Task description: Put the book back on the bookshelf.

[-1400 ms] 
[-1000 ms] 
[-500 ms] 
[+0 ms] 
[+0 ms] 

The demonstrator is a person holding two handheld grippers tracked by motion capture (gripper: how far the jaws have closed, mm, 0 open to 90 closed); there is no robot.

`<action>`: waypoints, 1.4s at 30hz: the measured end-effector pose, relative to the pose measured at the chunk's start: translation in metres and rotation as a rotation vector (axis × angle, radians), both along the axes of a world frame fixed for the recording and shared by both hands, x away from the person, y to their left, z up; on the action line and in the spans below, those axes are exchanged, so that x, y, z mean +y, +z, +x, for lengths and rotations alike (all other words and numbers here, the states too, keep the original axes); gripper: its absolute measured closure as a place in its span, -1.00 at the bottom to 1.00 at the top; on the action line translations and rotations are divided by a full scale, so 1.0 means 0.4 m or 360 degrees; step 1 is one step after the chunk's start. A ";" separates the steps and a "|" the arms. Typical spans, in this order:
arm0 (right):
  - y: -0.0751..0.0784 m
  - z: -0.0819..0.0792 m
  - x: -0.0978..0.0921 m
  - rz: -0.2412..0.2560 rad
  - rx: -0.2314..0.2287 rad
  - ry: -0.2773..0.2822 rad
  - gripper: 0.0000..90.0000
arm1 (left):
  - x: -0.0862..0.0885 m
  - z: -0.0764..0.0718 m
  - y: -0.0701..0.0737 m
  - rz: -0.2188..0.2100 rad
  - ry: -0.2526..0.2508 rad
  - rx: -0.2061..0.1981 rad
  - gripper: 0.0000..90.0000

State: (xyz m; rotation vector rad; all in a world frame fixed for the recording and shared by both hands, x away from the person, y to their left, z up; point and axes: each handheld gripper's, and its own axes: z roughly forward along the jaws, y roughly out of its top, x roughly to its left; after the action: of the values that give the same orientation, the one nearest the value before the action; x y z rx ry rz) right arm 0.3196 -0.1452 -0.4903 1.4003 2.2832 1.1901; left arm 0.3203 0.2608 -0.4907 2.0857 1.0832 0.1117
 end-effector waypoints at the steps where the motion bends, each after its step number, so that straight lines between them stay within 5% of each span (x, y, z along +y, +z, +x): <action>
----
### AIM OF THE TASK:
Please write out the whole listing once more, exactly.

### WRITTEN ANSWER:
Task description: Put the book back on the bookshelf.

[-1400 ms] 
[-1000 ms] 
[-500 ms] 
[+0 ms] 
[+0 ms] 

The demonstrator is a person holding two handheld grippers tracked by motion capture (gripper: how far the jaws have closed, mm, 0 open to 90 closed); there is no robot.

`<action>`: waypoints, 1.4s at 30hz: the measured end-effector pose, relative to the pose measured at the chunk's start: translation in metres and rotation as a rotation vector (axis × angle, radians), both along the axes of a world frame fixed for the recording and shared by both hands, x away from the person, y to their left, z up; on the action line and in the spans below, those axes are exchanged, so that x, y, z mean +y, +z, +x, for lengths and rotations alike (all other words and numbers here, the states too, keep the original axes); gripper: its absolute measured closure as a place in its span, -1.00 at the bottom to 1.00 at the top; on the action line translations and rotations are divided by a full scale, so 1.0 means 0.4 m or 360 degrees; step 1 is one step after the chunk's start. A ";" separates the steps and a "|" the arms. Typical spans, in this order:
arm0 (right):
  - y: -0.0751..0.0784 m
  - z: -0.0819..0.0792 m
  - x: -0.0978..0.0921 m
  - rz: -0.2412..0.2560 rad
  - rx: -0.2314..0.2287 rad
  - ry: -0.2773..0.2822 rad
  - gripper: 0.0000..90.0000
arm1 (left):
  - x: -0.0862..0.0885 m
  - z: -0.0764..0.0718 m
  - y: -0.0701..0.0737 m
  - rz: -0.2188..0.2100 rad
  - ry: -0.2526..0.2508 rad
  - rx: -0.2061..0.1981 rad
  - gripper: 0.0000..90.0000

State: (xyz m; rotation vector rad; all in a world frame fixed for the recording and shared by both hands, x away from the person, y to their left, z up; point and axes: each handheld gripper's, and its own axes: z roughly forward along the jaws, y roughly out of its top, x roughly to its left; after the action: of the values that give the same orientation, the one nearest the value before the action; x y z rx ry rz) right arm 0.3196 -0.1452 -0.4903 1.4003 2.2832 1.1901; left arm 0.3203 0.2608 -0.4907 2.0857 1.0832 0.1117
 end-effector waypoints at the steps where the motion bends, each after its step number, so that straight lines between them stay within 5% of each span (x, y, z along +y, +z, +x): <action>

This is the complete output.